In den zwanziger Jahren begann sich ein neuer May-Kritiker zu profilieren, der noch über Jahrzehnte, in wechselnden Zeiten, mit wechselnden Vorzeichen, unerbittlich gegen den Autor und sein Vermächtnis vorging: Wilhelm Fronemann. Aus der Jugendschriftenbewegung um Heinrich Wolgast kommend, entsprachen seine Kritiken zunächst den Zielen dieser Bewegung. In der „Jugendschriftenwarte" schrieb er 1931, dass May „nach Charakter und geistigem Rang nicht die geringste Eignung zum Volks- und Jugenderzieher hat". In Mays Werken sieht er „keine Spur von echter Dichtung“ und „literarisch charakterlose Kolportage".

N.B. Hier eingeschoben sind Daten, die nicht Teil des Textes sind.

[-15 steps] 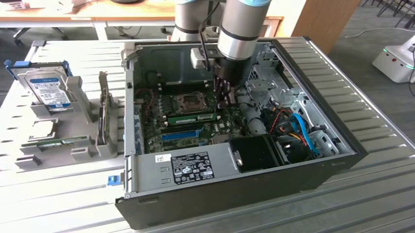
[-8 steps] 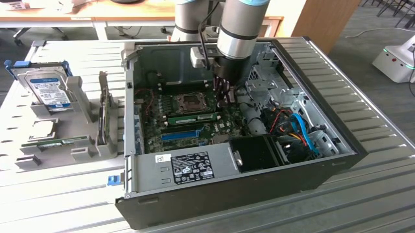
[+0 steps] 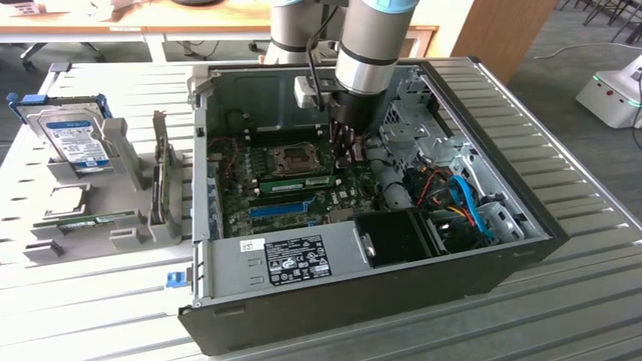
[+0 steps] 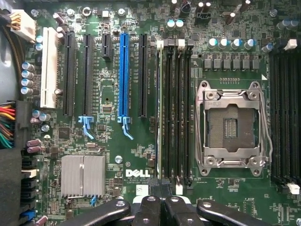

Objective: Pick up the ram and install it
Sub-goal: 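Press down the ram until it locks into place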

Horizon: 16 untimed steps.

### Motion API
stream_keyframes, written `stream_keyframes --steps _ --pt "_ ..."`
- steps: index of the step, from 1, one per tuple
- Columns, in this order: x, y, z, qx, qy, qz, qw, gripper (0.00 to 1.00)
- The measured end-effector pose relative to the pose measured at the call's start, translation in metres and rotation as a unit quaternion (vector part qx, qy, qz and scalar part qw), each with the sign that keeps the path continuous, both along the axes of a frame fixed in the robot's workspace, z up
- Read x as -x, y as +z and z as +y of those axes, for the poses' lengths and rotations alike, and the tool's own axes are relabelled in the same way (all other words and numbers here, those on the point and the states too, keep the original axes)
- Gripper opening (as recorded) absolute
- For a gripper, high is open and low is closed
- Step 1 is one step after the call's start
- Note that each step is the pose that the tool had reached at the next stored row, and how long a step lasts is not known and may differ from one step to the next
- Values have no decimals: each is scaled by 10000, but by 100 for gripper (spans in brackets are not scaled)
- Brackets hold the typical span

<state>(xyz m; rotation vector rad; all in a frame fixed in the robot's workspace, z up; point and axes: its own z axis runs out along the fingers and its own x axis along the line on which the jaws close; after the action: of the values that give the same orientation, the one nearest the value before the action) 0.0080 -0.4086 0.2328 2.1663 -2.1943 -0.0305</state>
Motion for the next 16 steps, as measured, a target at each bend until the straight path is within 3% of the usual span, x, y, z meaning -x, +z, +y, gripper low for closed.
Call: stream_keyframes --steps 16 --pt "0 -26 14 0 0 0 10000 10"
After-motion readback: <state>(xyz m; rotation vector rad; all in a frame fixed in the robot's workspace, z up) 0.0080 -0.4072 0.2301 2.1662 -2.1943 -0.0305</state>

Die zwanziger Jahre brachten insgesamt eine gewisse Beruhigung im Karl-May-Streit. Vor allem dank der Bemühungen des KMV war es gelungen, das Ansehen Karl Mays als Schriftsteller in der Öffentlichkeit wieder in ein einigermaßen positives Bild zu setzen. Das drückte sich natürlich auch in einem Anstieg der Auflagenzahlen der Gesammelten Werke aus, von 1,6 Mill. Bänden (1913) stieg die Zahl auf 4,3 Mill (1926). Der KMV hatte in diesen Jahren die Reihe der Gesammelten Werke schon beträchtlich erweitert. Vor allem die einst umstrittenen Münchmeyer-Romane und andere Frühwerke Mays wurden in teils erheblicher Bearbeitung der Reihe angegliedert. Die Bearbeitungspraxis des KMV ist allerdings bis heute sehr umstritten

Einen deutlichen Popularitätsaufschwung für May und den KMV dürfte auch die Eröffnung des Karl-May-Museums in Radebeul am 1. Dezember 1928 gebracht haben. Es zeigt vor allem indianische Sammelstücke aus dem Besitz des weitgereisten Artisten Ernst Tobis, genannt Patty Frank, der für Jahrzehnte Leiter des Museums wurde, aber auch aus dem Nachlass von Karl May sowie aus Ankäufen von Klara May.